In short, one is left with the impression that the arguments on the Left are devoid of not only logic, but also Constitutional validity, medical and scientific support, and are merely almost a knee-jerk acceptance into Leftism. The “we should control our own bodies” seems to work only when it comes to abortion, but never the events leading up to unwanted pregnancy. This writer has no problem with contraception per se. If Planned Parenthood or any other abortion mill diverted money to this task in lieu of providing abortion services, perhaps funding that entity would be more palatable. But, that is what the Left does not intend nor want.

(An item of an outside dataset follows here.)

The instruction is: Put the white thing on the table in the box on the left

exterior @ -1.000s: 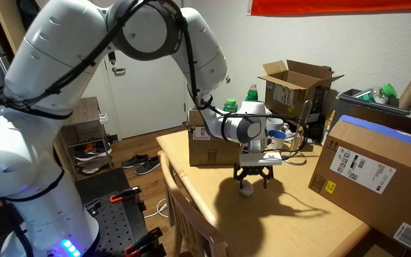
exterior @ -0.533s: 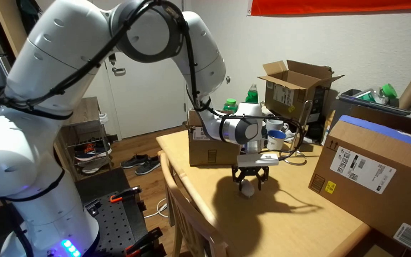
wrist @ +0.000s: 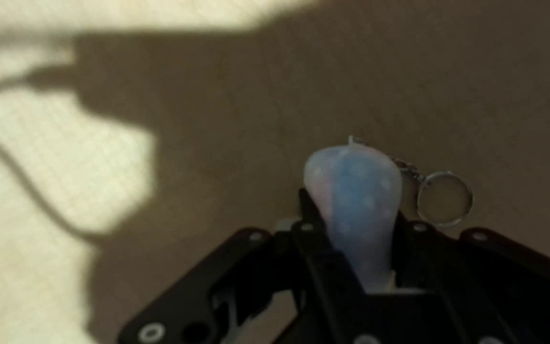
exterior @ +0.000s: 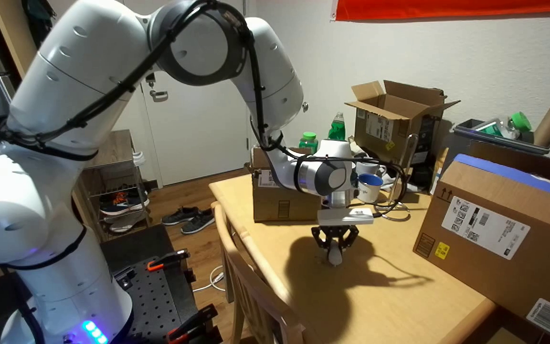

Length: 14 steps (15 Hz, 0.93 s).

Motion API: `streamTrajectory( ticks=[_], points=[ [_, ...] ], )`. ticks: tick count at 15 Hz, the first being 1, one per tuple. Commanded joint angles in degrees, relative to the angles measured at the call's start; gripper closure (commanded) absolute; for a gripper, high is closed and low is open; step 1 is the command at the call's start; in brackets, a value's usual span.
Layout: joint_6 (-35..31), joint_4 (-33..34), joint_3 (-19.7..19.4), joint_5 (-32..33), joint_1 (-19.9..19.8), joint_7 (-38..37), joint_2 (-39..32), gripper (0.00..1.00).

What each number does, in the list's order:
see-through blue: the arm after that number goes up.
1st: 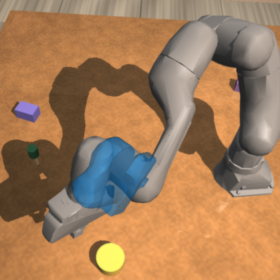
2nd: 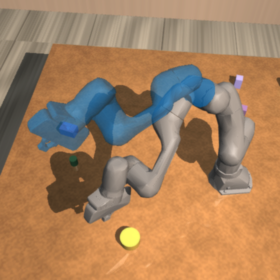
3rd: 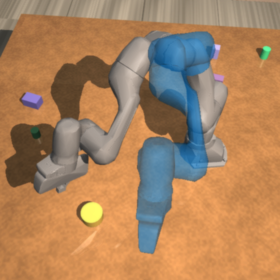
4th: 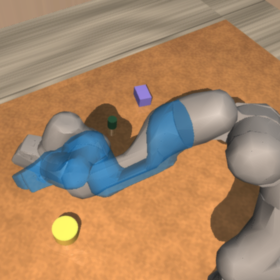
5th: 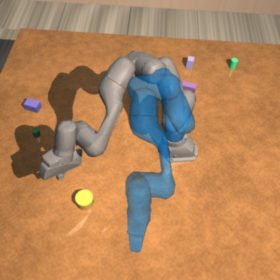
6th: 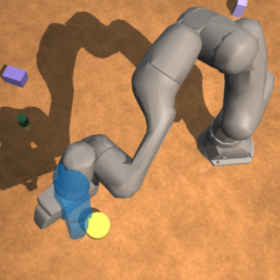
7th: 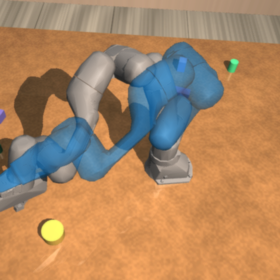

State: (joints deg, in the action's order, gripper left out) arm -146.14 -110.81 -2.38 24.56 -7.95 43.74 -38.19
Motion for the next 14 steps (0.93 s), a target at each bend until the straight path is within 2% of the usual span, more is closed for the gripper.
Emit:
streamTrajectory(
  ticks=[1, 6, 14],
  points=[
    [-0.52, -1.72, -0.42, -0.02, 0.27, -0.71, 2.07, 0.95],
    [-0.85, -4.89, -0.5, -0.19, 0.78, -3.2, 5.58, 0.95],
    [-0.03, -13.76, -0.04, -0.07, 2.21, -6.31, 15.54, 0.95]
  ],
)
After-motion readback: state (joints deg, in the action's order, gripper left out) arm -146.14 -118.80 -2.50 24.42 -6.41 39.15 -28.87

Instead, they would rather abortion be yet another form of contraception, albeit later in the game. In the end, it all boils down to a question of inconvenience. When we as a society are at a point where we consider and condone human life an inconvenience, then we have truly hit a new low. We are on a slow and slippery path to considering any non-productive life, despite their previous contributions, an inconvenience. To accept the pro-choice arguments, when they even try to argue logically, naturally leads to an acceptance of euthanasia of the old, the infirm, the non-productive, the disabled and others.
And is not that what Hitler did in Germany? Did he not kill not only 6 million Jews, but others he deemed unproductive or a drain on the state- gypsies, homosexuals, the mentally disabled, the physically disabled, etc.? Hitler’s motivation was the genetic creation of a master race. Today’s pro-choice advocate does not even have that dubious goal to fall back upon. All they have is some falsely believed “right to an abortion,” or some amorphous privacy right extended to a non-private reality.
During the Holocaust, Hitler murdered an estimated 250,000 disabled and 16,000 homosexuals, as well as 6 million Jews, and others he deemed inferior to his master race . Since 1973, there have been an estimated 54 million abortions performed in the United States. That is many times the number of humans killed by Hitler. Today, we abhor the legacy of Hitler and rightfully so. Sadly, today we give about $500 million annually to an organization that has killed more humans than Hitler ever did. Something is wrong with that picture and it is not the pro-life movement or state legislation that affirms human life.